» **Exercise**
Would you write the data out once more, exactly as it is?

» **Material provided**
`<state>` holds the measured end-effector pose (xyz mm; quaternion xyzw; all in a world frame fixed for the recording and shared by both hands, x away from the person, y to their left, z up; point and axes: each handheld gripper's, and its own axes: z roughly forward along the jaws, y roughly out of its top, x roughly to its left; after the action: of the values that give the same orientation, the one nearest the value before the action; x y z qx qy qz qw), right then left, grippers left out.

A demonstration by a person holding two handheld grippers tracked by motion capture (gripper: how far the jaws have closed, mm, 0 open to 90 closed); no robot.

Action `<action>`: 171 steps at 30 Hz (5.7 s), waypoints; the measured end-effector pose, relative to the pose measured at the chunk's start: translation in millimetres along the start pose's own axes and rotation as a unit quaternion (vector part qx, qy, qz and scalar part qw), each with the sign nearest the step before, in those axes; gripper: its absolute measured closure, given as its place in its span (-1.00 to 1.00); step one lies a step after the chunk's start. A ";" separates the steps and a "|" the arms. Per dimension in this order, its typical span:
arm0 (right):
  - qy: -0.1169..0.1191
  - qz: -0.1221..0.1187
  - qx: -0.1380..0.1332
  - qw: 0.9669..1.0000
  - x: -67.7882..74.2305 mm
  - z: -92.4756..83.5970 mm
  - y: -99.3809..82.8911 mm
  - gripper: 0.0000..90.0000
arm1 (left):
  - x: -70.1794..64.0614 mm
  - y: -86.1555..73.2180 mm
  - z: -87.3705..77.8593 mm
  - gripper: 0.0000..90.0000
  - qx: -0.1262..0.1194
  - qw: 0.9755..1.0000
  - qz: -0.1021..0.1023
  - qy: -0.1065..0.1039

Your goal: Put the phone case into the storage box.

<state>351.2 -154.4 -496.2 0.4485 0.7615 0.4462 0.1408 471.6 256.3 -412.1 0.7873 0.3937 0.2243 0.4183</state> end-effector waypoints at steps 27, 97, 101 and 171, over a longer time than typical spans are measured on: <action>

» **Answer box**
`<state>` holds the measured end-effector pose (xyz mm; quaternion xyzw; all in a world frame fixed for the recording and shared by both hands, x away from the person, y to their left, z up; point and axes: each handheld gripper's, and its own axes: z roughly forward along the jaws, y roughly out of its top, x roughly to its left; after the action: of the values that give the same orientation, the one nearest the value before the action; x y z qx qy qz qw), right then left, grippers left out.

A demonstration by a person holding two handheld grippers tracked by motion capture (gripper: how far the jaws have closed, mm, 0 open to 90 closed); no robot.

Action `<action>`: 171 steps at 30 Hz (5.7 s), waypoints; the measured end-effector pose, relative to the pose measured at the chunk's start: translation in millimetres along the start pose's own axes and rotation as a unit quaternion (vector part qx, qy, qz and scalar part qw), each with the sign nearest the step before, in those axes; gripper: its absolute measured closure, given as its place in its span (-1.00 to 1.00); step one lies a step after the chunk's start. A ";" separates the steps and a "|" the arms. Per dimension in this order, its typical span:
arm0 (right):
  - qy: -0.1169..0.1191
  - qz: -0.1221..0.1187
  - qx: -0.1380..0.1332
  - qw: 0.9669..1.0000
  - x: -67.7882..74.2305 mm
  - z: -92.4756..83.5970 mm
  - y: -99.3809..82.8911 mm
  - gripper: 0.0000..90.0000
arm1 (left):
  - x: -70.1794..64.0614 mm
  - y: -86.1555..73.2180 mm
  - z: -87.3705..77.8593 mm
  - gripper: 0.0000..90.0000
  - qx: -0.1262..0.1194
  - qw: 0.9755..1.0000
  - qz: -0.1021..0.1023
  - qy: -0.1065..0.1039

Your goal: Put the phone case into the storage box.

<state>351.2 -154.4 -496.2 0.4485 0.7615 0.4462 0.1408 471.6 256.3 -412.1 0.7873 0.3937 0.2243 0.4183</state> end-effector waypoints at steps 27, 97, 101 and 171, over a longer time than typical spans are measured on: <action>

Nothing else is needed to complete the answer.